AI on the edge
Building a world for 5G — one that enables the Internet of Things to make people and machines more connected than ever — will require a greater reliance on edge computing systems, a driving force behind the wireless technology.
Hulya Seferoglu and Erdem Koyuncu of electrical and computer engineering are working to make those systems more sophisticated, particularly by improving mobile edge devices within the U.S. Army, with new solutions in machine learning and artificial intelligence.
Edge computing is an IT solution for increasing processing speed and accuracy by having systems existing near the source of data.
Through the use of machine learning — the framework that automates statistical models to make predictions — Seferoglu and Koyuncu can build edge devices that can handle more complex algorithms and make predictions and associations between inputs and outputs with fewer mistakes. Within a military context, this could improve the computing performance of things such as global maps, navigation, and obstacle detection.

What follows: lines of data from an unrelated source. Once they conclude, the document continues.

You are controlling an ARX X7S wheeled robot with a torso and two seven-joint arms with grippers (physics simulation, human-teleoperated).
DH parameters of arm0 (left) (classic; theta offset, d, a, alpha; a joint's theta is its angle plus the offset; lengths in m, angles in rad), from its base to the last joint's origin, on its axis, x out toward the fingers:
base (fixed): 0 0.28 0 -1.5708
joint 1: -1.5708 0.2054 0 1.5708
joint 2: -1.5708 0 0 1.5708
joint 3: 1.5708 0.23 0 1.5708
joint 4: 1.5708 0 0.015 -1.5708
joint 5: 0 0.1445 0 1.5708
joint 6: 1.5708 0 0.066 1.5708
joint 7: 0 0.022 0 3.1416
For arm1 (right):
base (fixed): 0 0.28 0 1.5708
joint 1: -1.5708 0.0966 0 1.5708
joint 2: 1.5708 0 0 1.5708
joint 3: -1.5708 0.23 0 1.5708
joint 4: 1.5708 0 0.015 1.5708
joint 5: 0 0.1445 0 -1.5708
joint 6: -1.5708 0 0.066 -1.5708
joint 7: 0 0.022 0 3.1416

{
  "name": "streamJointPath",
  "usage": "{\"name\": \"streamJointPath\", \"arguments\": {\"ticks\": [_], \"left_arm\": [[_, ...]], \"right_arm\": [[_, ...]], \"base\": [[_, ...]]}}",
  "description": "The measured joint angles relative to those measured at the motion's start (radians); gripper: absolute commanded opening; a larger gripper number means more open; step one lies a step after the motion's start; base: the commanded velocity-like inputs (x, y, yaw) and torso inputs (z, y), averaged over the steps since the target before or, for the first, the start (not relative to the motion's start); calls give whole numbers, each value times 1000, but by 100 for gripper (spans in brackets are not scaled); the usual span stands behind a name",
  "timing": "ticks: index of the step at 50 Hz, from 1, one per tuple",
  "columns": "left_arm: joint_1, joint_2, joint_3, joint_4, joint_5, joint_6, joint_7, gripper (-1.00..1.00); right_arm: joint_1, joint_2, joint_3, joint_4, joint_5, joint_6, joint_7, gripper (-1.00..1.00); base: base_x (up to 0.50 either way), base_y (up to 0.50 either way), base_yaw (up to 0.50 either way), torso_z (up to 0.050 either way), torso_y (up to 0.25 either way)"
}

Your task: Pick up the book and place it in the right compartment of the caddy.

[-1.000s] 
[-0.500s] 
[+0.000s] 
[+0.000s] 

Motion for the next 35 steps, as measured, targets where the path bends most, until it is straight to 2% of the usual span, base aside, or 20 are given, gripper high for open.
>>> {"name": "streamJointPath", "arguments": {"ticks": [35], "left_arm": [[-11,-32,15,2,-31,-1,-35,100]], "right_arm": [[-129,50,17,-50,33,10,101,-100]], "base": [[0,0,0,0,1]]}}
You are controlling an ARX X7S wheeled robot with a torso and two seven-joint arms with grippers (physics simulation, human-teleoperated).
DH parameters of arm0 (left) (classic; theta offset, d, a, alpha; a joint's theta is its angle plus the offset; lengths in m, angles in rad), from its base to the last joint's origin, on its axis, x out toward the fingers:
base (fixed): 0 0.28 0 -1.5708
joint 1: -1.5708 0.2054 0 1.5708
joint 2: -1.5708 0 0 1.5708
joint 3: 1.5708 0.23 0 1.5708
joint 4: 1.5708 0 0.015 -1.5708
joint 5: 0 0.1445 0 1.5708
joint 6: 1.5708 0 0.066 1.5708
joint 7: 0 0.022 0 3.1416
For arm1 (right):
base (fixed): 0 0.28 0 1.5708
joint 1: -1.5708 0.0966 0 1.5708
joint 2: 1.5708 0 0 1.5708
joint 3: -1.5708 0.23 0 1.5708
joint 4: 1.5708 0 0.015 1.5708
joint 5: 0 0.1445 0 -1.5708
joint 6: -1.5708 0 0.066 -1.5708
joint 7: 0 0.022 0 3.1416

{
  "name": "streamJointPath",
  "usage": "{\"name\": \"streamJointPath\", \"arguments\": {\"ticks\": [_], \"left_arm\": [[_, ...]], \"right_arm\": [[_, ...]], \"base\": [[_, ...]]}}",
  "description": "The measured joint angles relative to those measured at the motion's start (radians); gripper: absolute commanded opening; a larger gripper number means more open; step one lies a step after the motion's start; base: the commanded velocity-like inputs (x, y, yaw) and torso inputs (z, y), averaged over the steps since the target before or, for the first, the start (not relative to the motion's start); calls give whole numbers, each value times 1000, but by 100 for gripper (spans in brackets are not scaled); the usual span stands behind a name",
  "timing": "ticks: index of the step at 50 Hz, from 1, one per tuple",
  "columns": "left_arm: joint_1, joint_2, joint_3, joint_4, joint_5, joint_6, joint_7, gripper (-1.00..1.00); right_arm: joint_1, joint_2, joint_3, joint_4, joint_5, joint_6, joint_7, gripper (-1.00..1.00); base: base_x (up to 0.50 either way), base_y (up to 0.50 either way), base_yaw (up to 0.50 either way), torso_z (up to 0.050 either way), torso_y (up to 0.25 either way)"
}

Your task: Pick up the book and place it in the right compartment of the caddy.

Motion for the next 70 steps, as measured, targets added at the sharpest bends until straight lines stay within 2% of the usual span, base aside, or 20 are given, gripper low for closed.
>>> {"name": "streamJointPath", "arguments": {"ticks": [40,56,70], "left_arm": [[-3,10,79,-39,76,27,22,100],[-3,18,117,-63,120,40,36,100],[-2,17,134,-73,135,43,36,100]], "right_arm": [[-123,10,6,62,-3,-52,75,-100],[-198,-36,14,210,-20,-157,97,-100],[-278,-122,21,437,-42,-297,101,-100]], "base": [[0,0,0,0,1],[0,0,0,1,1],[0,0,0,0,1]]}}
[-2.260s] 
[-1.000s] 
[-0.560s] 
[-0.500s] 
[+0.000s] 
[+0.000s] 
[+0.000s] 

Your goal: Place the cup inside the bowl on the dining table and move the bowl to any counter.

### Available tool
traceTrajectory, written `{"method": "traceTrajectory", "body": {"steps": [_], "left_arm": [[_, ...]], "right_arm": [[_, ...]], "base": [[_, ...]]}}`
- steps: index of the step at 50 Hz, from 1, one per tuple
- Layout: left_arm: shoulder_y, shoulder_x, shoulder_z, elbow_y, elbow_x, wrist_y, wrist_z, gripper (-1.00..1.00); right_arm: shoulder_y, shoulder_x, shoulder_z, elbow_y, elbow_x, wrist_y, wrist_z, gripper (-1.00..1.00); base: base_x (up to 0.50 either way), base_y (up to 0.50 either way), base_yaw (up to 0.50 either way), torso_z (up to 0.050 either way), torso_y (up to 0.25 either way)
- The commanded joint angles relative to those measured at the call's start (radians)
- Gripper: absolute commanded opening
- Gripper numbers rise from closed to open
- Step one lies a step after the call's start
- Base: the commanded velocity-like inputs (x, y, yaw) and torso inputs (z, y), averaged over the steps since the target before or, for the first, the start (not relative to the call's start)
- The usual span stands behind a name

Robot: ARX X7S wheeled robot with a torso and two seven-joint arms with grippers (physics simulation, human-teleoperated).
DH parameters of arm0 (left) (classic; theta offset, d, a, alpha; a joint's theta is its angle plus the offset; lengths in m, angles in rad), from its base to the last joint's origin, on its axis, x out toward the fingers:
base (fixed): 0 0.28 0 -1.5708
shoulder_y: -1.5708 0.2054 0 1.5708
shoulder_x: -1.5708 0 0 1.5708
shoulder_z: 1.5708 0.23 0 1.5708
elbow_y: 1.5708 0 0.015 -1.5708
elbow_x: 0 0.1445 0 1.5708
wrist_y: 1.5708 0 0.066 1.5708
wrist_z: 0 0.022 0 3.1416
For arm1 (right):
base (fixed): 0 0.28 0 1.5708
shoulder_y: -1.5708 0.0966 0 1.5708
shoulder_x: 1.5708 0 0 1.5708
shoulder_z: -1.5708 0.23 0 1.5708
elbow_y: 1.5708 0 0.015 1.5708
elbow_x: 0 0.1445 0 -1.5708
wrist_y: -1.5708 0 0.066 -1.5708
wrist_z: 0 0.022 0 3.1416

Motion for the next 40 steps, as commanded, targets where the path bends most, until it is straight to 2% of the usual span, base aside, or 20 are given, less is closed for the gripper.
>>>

Koyuncu and Seferoglu said the key to their approach is cooperation. By pooling the resources and capacity of several edge devices and distributing tasks, computations can be completed more quickly. Ten devices each handling part of the effort can efficiently do the work that would take one device a lot of time.
They also will explore another strategy to speed up processing called “early exit,” a concept that would allow a deep neural network to skip layers of processing when it is reasonably sure of its final classification result.
These large machine-learning strategies could be the key to achieve faster, more effective processing — and a more connected world.